Hayashi et al.⁷recently reported that limbal basal epithelial cells in the peripheral cornea express N-cad as a possible marker of putative epithelial stem cells and that melanocytes may be associated with these cells through homotypic adhesion by N-cad in the human limbal epithelial stem cell niche. However, whether N-cad is a functionally important component of the stem cell niche in the limbus or in any other stem cell population outside the bone marrow remains to be shown. We therefore hypothesized that N-cad was functionally vital in the maintenance of the progenitor phenotype in limbal epithelial cells. With the use of colony-forming assays and the duplex feeder system, an in vitro model of the limbal epithelium,⁸we found that 3T3 feeder cells lacking N-cad expression significantly lost the ability to support clonal growth and maintain the basal K15⁺ limbal phenotype in epithelial sheets.

Materials and Methods

Antibodies

Mouse monoclonal antibodies (mAbs) for N-cadherin, K15, and p63 were purchased from Invitrogen (3B9; Carlsbad, CA), Laboratory Vision (LHK15; Fremont, CA) and Calbiochem (4A4; San Diego, CA), respectively. Rabbit polyclonal antibody for K12 and K14 was purchased from TransGenic Inc. (Kumamoto, Japan) and Covance (Berkeley, CA), respectively. Isotype mouse IgG1, mouse IgG2a, and rabbit IgG were purchased from DakoCytomation (Carpinteria, CA) and Jackson ImmunoResearch Laboratories (West Grove, PA), respectively.
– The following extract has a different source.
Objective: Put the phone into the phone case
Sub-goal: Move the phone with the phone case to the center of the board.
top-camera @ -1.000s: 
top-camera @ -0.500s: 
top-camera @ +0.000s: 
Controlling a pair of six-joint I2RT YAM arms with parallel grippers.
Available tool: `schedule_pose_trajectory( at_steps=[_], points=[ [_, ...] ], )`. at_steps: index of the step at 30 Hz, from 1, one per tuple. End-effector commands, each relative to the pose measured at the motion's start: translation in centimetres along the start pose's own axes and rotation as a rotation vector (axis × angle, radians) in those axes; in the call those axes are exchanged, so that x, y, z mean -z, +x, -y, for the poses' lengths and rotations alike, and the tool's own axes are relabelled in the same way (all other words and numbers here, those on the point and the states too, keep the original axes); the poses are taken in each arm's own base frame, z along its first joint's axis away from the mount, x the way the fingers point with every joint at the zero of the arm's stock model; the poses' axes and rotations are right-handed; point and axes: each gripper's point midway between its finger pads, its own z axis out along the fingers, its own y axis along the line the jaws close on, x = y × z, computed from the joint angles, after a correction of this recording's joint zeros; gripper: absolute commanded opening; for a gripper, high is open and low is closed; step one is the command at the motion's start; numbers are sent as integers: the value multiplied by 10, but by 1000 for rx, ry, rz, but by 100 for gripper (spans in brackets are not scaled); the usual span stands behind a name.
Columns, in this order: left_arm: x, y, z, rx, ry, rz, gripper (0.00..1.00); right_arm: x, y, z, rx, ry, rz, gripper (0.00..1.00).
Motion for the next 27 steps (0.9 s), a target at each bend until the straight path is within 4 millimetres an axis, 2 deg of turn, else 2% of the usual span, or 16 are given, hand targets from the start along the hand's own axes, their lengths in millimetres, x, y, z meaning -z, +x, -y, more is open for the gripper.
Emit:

FITC-, rhodamine-, and Cy3-conjugated secondary antibodies were purchased form Jackson ImmunoResearch Laboratories and Chemicon International Inc. (Temecula, CA), respectively.

Preparation of Corneal Limbal Tissue

Donor corneas were obtained from the Northwest Eye Bank and preserved for experiments after central corneal buttons were used for transplantation. Limbal segments were embedded in optimum cutting temperature (OCT) compound (Tissue-Tek; Sakura Finetek, Tokyo, Japan), frozen in liquid nitrogen, and stored at −80°C. Frozen sections (5-μm thick) were used for immunohistochemical staining.

Immunoelectron Microscopy

For postembedding immunogold labeling, limbal tissue specimens were fixed in 4% paraformaldehyde and 0.1% glutaraldehyde in 60 mM HEPES buffer (pH 7.4) for 1 to 2 hours at 4°C. Specimens were dehydrated serially to 70% ethanol at −20°C and embedded in resin (LRWhite; London Resin Co., Basingstoke, UK).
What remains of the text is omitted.